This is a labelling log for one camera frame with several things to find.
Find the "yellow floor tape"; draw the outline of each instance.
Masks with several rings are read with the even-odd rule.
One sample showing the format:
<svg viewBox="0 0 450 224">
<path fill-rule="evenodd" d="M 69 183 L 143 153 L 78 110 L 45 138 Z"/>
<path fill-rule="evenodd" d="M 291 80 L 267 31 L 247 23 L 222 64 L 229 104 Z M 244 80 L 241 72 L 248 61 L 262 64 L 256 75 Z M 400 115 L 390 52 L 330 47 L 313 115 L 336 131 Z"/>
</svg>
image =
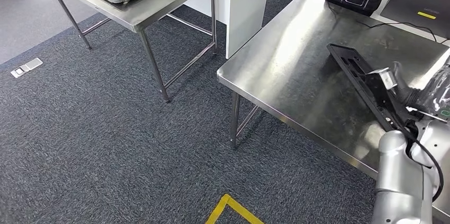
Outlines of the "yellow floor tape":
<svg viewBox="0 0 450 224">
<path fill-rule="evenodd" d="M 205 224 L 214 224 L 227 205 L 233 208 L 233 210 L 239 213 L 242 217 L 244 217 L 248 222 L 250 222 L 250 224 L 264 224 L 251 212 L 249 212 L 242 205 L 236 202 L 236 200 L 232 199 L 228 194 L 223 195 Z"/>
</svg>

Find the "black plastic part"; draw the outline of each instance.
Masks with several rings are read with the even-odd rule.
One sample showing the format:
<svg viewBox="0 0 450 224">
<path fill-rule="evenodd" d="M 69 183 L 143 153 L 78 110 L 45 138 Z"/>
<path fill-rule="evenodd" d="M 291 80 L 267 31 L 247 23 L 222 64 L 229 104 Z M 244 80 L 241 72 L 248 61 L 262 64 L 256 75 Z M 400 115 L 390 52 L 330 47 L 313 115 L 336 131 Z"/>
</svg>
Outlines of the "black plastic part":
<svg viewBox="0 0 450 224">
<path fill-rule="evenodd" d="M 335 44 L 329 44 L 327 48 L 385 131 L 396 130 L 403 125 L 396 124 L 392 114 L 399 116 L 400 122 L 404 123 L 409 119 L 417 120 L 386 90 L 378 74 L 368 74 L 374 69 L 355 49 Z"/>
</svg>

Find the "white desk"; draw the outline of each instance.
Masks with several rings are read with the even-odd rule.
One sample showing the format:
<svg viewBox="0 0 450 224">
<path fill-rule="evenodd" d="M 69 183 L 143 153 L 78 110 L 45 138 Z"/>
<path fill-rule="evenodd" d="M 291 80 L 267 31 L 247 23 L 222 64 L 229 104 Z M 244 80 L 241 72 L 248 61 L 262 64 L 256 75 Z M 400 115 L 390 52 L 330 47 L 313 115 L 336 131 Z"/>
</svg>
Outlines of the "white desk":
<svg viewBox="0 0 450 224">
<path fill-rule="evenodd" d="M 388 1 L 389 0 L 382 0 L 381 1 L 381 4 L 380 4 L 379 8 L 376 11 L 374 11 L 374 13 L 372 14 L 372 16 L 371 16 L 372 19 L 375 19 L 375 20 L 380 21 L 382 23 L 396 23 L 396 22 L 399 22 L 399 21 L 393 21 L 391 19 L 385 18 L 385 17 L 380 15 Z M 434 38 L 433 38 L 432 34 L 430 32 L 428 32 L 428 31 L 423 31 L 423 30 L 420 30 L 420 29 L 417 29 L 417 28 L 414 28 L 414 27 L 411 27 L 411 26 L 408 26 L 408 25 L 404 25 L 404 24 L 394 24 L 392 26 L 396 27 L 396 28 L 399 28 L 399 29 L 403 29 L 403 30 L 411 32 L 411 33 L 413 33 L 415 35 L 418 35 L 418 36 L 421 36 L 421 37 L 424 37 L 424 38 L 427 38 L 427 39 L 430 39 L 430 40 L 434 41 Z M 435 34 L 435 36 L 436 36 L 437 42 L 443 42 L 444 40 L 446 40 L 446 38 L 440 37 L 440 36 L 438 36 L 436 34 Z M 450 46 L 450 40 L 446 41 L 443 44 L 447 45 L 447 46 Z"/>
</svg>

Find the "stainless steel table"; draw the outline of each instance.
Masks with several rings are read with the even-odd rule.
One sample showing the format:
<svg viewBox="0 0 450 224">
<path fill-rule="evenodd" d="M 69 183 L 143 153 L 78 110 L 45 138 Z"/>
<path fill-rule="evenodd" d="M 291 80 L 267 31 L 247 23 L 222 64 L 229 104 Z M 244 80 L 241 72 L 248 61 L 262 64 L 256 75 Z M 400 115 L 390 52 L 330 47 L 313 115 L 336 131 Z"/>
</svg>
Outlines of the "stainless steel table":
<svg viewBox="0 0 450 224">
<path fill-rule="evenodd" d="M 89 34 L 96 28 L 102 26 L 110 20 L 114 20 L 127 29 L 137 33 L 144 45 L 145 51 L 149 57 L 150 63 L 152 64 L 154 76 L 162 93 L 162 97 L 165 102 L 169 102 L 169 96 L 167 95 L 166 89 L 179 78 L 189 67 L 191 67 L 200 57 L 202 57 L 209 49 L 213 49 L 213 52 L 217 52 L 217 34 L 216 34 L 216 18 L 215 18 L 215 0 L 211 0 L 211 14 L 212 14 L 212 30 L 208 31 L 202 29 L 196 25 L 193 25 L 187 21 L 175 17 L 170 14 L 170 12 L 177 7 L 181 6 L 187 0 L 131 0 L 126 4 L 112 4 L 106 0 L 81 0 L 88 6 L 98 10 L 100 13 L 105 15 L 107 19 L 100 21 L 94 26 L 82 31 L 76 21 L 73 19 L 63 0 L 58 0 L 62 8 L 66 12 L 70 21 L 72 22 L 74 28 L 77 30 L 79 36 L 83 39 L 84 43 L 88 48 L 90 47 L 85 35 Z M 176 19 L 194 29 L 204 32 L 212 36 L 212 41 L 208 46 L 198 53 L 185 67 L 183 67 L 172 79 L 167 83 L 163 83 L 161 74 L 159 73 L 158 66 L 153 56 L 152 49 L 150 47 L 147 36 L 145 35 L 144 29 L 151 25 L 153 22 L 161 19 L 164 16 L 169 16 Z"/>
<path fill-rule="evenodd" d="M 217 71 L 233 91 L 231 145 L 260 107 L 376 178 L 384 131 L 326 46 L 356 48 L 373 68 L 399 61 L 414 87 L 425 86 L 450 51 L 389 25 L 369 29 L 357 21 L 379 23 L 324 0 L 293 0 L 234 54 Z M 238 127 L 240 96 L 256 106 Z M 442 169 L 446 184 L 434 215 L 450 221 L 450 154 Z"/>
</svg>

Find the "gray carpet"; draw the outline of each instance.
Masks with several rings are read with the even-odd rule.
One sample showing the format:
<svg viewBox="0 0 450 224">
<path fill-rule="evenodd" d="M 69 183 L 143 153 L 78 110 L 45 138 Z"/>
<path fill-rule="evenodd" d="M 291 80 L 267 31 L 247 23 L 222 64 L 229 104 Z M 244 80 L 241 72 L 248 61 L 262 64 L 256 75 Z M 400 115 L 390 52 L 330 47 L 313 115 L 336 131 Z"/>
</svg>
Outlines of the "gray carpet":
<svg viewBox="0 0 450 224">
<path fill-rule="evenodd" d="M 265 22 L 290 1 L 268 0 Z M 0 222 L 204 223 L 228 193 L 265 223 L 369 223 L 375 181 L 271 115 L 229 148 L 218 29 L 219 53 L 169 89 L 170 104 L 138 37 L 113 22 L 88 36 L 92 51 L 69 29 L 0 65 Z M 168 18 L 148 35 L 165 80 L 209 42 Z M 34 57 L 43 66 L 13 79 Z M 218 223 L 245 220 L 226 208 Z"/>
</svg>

----

- [PROBLEM TO WORK ON]
All of the data above needs to be given again exactly. Leave out each image.

- [EXERCISE OUTPUT]
This is a labelling log for one camera frame with several things to find.
Find the "yellow floor tape"; draw the outline of each instance.
Masks with several rings are read with the even-odd rule.
One sample showing the format:
<svg viewBox="0 0 450 224">
<path fill-rule="evenodd" d="M 69 183 L 143 153 L 78 110 L 45 138 Z"/>
<path fill-rule="evenodd" d="M 291 80 L 267 31 L 247 23 L 222 64 L 229 104 Z M 244 80 L 241 72 L 248 61 L 262 64 L 256 75 Z M 400 115 L 390 52 L 330 47 L 313 115 L 336 131 Z"/>
</svg>
image =
Outlines of the "yellow floor tape":
<svg viewBox="0 0 450 224">
<path fill-rule="evenodd" d="M 205 224 L 214 224 L 227 205 L 233 208 L 233 210 L 239 213 L 242 217 L 244 217 L 248 222 L 250 222 L 250 224 L 264 224 L 251 212 L 249 212 L 242 205 L 236 202 L 236 200 L 232 199 L 228 194 L 223 195 Z"/>
</svg>

Find the "black plastic part"; draw the outline of each instance.
Masks with several rings are read with the even-odd rule.
One sample showing the format:
<svg viewBox="0 0 450 224">
<path fill-rule="evenodd" d="M 69 183 L 143 153 L 78 110 L 45 138 Z"/>
<path fill-rule="evenodd" d="M 291 80 L 267 31 L 247 23 L 222 64 L 229 104 Z M 244 80 L 241 72 L 248 61 L 262 64 L 256 75 Z M 400 115 L 390 52 L 330 47 L 313 115 L 336 131 Z"/>
</svg>
Outlines of the "black plastic part":
<svg viewBox="0 0 450 224">
<path fill-rule="evenodd" d="M 335 44 L 329 44 L 327 48 L 385 131 L 396 130 L 403 125 L 396 124 L 392 114 L 399 116 L 400 122 L 404 123 L 409 119 L 417 120 L 386 90 L 378 74 L 368 74 L 374 69 L 355 49 Z"/>
</svg>

Find the "white desk"; draw the outline of each instance.
Masks with several rings are read with the even-odd rule.
One sample showing the format:
<svg viewBox="0 0 450 224">
<path fill-rule="evenodd" d="M 69 183 L 143 153 L 78 110 L 45 138 Z"/>
<path fill-rule="evenodd" d="M 291 80 L 267 31 L 247 23 L 222 64 L 229 104 Z M 244 80 L 241 72 L 248 61 L 262 64 L 256 75 Z M 400 115 L 390 52 L 330 47 L 313 115 L 336 131 Z"/>
</svg>
Outlines of the "white desk":
<svg viewBox="0 0 450 224">
<path fill-rule="evenodd" d="M 388 1 L 389 0 L 382 0 L 381 1 L 381 4 L 380 4 L 379 8 L 376 11 L 374 11 L 374 13 L 372 14 L 372 16 L 371 16 L 372 19 L 375 19 L 375 20 L 380 21 L 382 23 L 396 23 L 396 22 L 399 22 L 399 21 L 393 21 L 391 19 L 385 18 L 385 17 L 380 15 Z M 434 38 L 433 38 L 432 34 L 430 32 L 428 32 L 428 31 L 423 31 L 423 30 L 420 30 L 420 29 L 417 29 L 417 28 L 414 28 L 414 27 L 411 27 L 411 26 L 408 26 L 408 25 L 404 25 L 404 24 L 394 24 L 392 26 L 396 27 L 396 28 L 399 28 L 399 29 L 403 29 L 403 30 L 411 32 L 411 33 L 413 33 L 415 35 L 418 35 L 418 36 L 421 36 L 421 37 L 424 37 L 424 38 L 427 38 L 427 39 L 430 39 L 430 40 L 434 41 Z M 435 34 L 435 36 L 436 36 L 437 42 L 443 42 L 444 40 L 446 40 L 446 38 L 440 37 L 440 36 L 438 36 L 436 34 Z M 450 46 L 450 40 L 446 41 L 443 44 L 447 45 L 447 46 Z"/>
</svg>

Find the "stainless steel table"; draw the outline of each instance.
Masks with several rings are read with the even-odd rule.
One sample showing the format:
<svg viewBox="0 0 450 224">
<path fill-rule="evenodd" d="M 69 183 L 143 153 L 78 110 L 45 138 Z"/>
<path fill-rule="evenodd" d="M 291 80 L 267 31 L 247 23 L 222 64 L 229 104 Z M 244 80 L 241 72 L 248 61 L 262 64 L 256 75 Z M 400 115 L 390 52 L 330 47 L 313 115 L 336 131 Z"/>
</svg>
Outlines of the "stainless steel table":
<svg viewBox="0 0 450 224">
<path fill-rule="evenodd" d="M 89 34 L 96 28 L 102 26 L 110 20 L 114 20 L 127 29 L 137 33 L 144 45 L 145 51 L 149 57 L 150 63 L 152 64 L 154 76 L 162 93 L 162 97 L 165 102 L 169 102 L 169 96 L 167 95 L 166 89 L 179 78 L 189 67 L 191 67 L 200 57 L 202 57 L 209 49 L 213 49 L 213 52 L 217 52 L 217 34 L 216 34 L 216 18 L 215 18 L 215 0 L 211 0 L 211 14 L 212 14 L 212 30 L 208 31 L 202 29 L 196 25 L 193 25 L 187 21 L 175 17 L 170 14 L 170 12 L 177 7 L 181 6 L 187 0 L 131 0 L 126 4 L 112 4 L 106 0 L 81 0 L 88 6 L 98 10 L 100 13 L 105 15 L 107 19 L 100 21 L 94 26 L 82 31 L 76 21 L 73 19 L 63 0 L 58 0 L 62 8 L 66 12 L 70 21 L 72 22 L 74 28 L 77 30 L 79 36 L 83 39 L 84 43 L 88 48 L 90 47 L 85 35 Z M 176 19 L 194 29 L 204 32 L 212 36 L 212 41 L 208 46 L 198 53 L 185 67 L 183 67 L 172 79 L 167 83 L 163 83 L 161 74 L 159 73 L 158 66 L 153 56 L 152 49 L 150 47 L 147 36 L 145 35 L 144 29 L 151 25 L 153 22 L 161 19 L 164 16 L 169 16 Z"/>
<path fill-rule="evenodd" d="M 217 71 L 233 91 L 231 145 L 260 107 L 376 178 L 384 131 L 326 46 L 356 48 L 373 68 L 399 61 L 414 87 L 425 86 L 450 51 L 389 25 L 369 29 L 357 21 L 379 23 L 324 0 L 293 0 L 234 54 Z M 238 127 L 240 96 L 256 106 Z M 442 169 L 446 184 L 434 215 L 450 221 L 450 154 Z"/>
</svg>

Find the "gray carpet"; draw the outline of each instance.
Masks with several rings are read with the even-odd rule.
One sample showing the format:
<svg viewBox="0 0 450 224">
<path fill-rule="evenodd" d="M 69 183 L 143 153 L 78 110 L 45 138 Z"/>
<path fill-rule="evenodd" d="M 291 80 L 267 31 L 247 23 L 222 64 L 229 104 Z M 244 80 L 241 72 L 248 61 L 262 64 L 256 75 Z M 400 115 L 390 52 L 330 47 L 313 115 L 336 131 Z"/>
</svg>
Outlines of the "gray carpet":
<svg viewBox="0 0 450 224">
<path fill-rule="evenodd" d="M 265 22 L 290 1 L 268 0 Z M 0 222 L 204 223 L 228 193 L 265 223 L 369 223 L 375 181 L 271 115 L 229 148 L 218 29 L 219 53 L 169 89 L 170 104 L 138 37 L 113 22 L 88 36 L 92 51 L 69 29 L 0 65 Z M 168 18 L 148 35 L 165 80 L 209 42 Z M 34 57 L 43 66 L 13 79 Z M 218 223 L 245 220 L 226 208 Z"/>
</svg>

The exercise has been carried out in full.